The one on the left is the generating coil, the one on the top is the stepper motor coil.
In this photo you can see the power storage cell, which is a titanium lithium ion battery in a shock absorbing housing. This is something I have never seen in a quartz watch. I wonder if other high end quartz watches share this feature? Speaking of quartz, around the 10 o’clock position you can see the quartz oscillator. It looks like a metal tube. There are two companies in the world that make their own quartz crystals, ETA and Seiko. I looked at the service manual for it and the watch actually uses 4 jewels in the gear train. 2 for the stepper rotor, 1 for the fifth wheel, 1 for the center wheel. Most companies don’t bother with jewels on quartz watches, but it really does extend the life. The entire movement is held is what looks like a hard, thermal set plastic, then shock mounted (using the brass springs you can see at the edges of several photos) in a soft set plastic spacer ring.
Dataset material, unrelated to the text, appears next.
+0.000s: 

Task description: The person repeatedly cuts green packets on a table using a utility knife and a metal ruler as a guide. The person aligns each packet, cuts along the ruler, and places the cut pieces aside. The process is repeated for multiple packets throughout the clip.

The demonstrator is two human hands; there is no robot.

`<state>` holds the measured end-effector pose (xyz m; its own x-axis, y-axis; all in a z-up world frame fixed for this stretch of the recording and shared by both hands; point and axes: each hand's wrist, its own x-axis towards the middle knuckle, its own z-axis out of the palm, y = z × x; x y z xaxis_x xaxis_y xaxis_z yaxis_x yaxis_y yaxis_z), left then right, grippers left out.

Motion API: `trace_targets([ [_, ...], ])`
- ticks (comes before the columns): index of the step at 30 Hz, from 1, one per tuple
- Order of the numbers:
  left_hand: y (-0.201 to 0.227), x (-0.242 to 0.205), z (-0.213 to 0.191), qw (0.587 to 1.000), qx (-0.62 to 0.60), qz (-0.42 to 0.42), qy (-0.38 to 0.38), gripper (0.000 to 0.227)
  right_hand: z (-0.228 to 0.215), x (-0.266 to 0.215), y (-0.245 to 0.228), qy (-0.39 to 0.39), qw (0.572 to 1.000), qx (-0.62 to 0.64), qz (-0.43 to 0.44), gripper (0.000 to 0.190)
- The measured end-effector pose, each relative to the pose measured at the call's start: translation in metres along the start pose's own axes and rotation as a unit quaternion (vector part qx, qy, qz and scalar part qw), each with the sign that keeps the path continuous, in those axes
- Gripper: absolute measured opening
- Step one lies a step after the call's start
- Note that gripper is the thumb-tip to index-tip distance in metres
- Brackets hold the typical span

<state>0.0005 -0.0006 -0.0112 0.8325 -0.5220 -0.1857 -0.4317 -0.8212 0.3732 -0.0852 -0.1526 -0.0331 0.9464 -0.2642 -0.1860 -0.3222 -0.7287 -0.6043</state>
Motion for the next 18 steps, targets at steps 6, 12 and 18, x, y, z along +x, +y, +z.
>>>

I, again, have never seen so much shock protection in a quartz watch. The movement has a traditional metal base. Many aspects of this movement show that this watch was designed by a company that began with mechanical watches. With 61 individual parts and the level of workmanship displayed, I expect this watch to work for decades to come.
As a contrast, here are the guts of my Fossil watch:
Inside my Fossil Speedway is a Miyota OS10 no jewel quartz chronograph movement. Who is Miyota? Miyota is basically Citizen’s movement making division. They sell to anybody who wants a quartz or mechanical Japanese made movement. They are very respected in the watch making world and a godsend to low end watch makers. They make robust movements at low cost. If you don’t care about having a Swiss movement and it’s not a Seiko, it probably has a Miyota movement.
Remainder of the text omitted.